Viruses are all around us and chances are the last time you ate your veggies, you ate a virus too.

Inside the Biomedical Engineering building at Case Western Reserve University Dr. Nicole Steinmetz and her team are taking the virus that attacks your greens and turning it into a cancer fighting time bomb.

She figured out a way to use a plant virus as a medicine container. 

Open it up, put cancer fighting medicine inside, give it directions to attach to a type of cancer cell and let it go to work.

These are nanoparticles 2,000 times smaller than the width of the human hair.

"We've already shown that we can deliver these to brain tumors, breast tumors, colon cancer and prostate cancer," Dr.

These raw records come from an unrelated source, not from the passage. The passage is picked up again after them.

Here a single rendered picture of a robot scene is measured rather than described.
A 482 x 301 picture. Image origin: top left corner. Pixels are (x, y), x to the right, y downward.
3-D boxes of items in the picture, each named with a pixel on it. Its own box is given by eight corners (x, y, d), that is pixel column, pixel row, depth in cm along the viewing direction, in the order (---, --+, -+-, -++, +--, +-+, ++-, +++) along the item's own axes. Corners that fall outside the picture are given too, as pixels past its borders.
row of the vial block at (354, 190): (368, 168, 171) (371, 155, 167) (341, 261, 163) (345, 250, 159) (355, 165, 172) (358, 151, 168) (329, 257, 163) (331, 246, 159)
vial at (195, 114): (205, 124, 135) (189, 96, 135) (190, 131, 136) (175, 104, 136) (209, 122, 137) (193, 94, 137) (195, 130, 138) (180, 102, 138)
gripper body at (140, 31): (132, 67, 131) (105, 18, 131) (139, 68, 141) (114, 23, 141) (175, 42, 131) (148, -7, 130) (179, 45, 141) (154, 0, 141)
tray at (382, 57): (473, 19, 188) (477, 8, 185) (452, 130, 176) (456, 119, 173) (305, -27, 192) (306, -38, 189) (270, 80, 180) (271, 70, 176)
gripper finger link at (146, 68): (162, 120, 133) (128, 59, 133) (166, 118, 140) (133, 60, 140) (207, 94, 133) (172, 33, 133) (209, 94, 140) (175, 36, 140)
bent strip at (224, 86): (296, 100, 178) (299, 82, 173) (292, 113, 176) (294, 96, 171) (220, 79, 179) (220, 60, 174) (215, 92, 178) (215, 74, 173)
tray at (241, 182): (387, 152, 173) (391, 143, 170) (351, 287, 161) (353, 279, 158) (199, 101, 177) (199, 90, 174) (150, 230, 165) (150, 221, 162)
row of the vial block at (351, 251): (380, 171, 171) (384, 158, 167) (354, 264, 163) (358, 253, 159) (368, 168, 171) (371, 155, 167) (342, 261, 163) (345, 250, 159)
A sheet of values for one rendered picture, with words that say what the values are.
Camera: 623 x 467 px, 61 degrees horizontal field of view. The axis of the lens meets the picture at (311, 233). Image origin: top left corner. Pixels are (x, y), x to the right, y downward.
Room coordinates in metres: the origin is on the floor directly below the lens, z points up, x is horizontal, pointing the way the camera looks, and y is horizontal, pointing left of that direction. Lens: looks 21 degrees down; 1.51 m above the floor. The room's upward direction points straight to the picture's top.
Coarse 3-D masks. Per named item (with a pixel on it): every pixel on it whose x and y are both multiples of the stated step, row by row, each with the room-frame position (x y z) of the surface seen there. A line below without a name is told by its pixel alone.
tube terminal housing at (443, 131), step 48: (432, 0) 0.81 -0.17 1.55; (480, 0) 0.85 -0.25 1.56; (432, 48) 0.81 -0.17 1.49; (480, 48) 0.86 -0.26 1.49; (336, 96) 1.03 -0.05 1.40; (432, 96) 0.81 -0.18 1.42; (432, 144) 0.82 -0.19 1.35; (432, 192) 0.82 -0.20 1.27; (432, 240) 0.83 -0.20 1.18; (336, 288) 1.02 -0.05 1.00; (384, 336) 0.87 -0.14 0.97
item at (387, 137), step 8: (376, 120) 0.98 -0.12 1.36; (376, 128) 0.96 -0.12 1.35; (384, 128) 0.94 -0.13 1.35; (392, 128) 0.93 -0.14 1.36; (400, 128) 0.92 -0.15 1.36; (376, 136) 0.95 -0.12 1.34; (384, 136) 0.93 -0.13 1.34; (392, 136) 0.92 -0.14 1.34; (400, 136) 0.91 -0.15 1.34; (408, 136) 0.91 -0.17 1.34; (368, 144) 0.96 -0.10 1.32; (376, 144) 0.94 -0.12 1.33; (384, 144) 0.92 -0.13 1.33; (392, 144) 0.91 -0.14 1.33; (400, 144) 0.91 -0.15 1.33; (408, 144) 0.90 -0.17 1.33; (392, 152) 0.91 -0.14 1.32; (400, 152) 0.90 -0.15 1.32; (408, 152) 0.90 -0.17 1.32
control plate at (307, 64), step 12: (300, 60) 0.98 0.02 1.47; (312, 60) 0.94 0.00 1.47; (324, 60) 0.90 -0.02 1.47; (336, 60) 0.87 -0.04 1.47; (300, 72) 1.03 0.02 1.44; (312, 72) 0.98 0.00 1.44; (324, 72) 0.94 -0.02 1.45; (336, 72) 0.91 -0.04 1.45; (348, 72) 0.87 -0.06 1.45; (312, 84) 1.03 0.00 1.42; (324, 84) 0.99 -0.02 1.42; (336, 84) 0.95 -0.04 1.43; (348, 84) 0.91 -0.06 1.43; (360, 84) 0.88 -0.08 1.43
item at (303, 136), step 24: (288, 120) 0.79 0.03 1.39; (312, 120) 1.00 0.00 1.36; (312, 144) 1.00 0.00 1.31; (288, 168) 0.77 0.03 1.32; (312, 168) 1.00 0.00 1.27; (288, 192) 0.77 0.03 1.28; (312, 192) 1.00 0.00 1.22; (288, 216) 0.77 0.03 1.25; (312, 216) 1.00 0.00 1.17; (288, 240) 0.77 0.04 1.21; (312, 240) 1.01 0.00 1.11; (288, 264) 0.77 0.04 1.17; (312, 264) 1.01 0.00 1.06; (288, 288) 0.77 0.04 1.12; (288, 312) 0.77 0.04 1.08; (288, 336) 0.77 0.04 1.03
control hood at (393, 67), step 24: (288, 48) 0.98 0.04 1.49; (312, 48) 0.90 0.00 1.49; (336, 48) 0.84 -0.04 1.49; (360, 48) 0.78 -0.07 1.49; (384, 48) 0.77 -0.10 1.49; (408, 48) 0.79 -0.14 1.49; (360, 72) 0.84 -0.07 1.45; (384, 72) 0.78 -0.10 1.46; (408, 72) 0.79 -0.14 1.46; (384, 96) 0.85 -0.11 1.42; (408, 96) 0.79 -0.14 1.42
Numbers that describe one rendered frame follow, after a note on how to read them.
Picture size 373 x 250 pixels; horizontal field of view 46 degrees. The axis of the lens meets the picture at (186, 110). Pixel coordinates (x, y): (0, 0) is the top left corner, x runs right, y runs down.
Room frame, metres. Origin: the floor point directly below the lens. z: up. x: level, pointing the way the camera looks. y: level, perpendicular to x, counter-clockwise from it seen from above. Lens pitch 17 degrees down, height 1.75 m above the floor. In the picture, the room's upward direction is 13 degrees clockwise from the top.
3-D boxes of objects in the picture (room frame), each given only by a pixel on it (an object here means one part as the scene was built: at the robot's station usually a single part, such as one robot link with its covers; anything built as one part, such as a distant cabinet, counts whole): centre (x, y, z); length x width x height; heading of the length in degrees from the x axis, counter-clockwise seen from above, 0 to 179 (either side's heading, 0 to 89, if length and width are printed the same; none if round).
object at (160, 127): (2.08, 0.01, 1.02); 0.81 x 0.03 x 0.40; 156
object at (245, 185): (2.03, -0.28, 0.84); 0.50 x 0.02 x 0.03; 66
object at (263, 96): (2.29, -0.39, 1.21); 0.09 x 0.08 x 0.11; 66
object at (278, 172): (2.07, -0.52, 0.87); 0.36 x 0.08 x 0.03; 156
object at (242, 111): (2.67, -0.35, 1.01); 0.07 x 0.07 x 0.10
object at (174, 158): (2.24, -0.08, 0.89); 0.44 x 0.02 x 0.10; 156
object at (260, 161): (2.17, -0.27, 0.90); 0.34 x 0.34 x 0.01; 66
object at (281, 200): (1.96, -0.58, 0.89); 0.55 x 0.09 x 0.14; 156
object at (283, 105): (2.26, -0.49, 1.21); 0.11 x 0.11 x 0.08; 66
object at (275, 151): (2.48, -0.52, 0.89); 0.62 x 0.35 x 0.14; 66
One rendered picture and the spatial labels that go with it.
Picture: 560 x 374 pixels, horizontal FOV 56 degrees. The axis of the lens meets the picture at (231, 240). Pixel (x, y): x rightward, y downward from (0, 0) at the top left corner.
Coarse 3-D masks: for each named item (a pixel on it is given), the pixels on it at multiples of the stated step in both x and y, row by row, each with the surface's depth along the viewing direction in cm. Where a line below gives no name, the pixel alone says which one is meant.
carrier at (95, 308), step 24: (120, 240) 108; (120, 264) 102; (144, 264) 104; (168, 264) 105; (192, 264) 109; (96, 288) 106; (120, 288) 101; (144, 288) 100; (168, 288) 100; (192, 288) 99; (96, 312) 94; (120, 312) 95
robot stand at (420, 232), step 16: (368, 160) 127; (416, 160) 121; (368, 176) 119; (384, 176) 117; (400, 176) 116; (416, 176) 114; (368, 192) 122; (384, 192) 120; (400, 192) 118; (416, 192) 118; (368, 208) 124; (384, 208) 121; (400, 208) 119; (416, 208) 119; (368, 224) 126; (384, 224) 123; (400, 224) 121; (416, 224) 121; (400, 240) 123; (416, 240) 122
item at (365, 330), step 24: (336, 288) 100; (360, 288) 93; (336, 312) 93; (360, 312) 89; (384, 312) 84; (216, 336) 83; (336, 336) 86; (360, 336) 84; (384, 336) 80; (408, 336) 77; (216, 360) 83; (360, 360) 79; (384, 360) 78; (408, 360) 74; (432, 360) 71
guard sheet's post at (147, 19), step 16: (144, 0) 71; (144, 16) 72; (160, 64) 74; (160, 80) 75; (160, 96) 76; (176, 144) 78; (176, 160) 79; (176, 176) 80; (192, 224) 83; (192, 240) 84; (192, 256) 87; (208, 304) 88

Steinmetz says.

When it comes to cancer treatment, nobody likes a needle or taking pills, so Dr. Steinmetz's students are also researching a way to put the virus back into its natural element, like salad greens and patients could eat their medicine for dinner.

"Plant viruses can be regarded as safe from a human health perspective they are naturally in the food chain so we've eaten plant viruses before," Dr. Steinmetz says.

But there's a big difference between eating some in your food and injecting a large amount container a cancer fighting medicine.

"We still need to evaluate potential side effects. They go to the tumor but where else do they go?" Dr. Steinmetz says.

The research is being done in mice right now and is showing potential, but it may take several years before it's ready for human trials.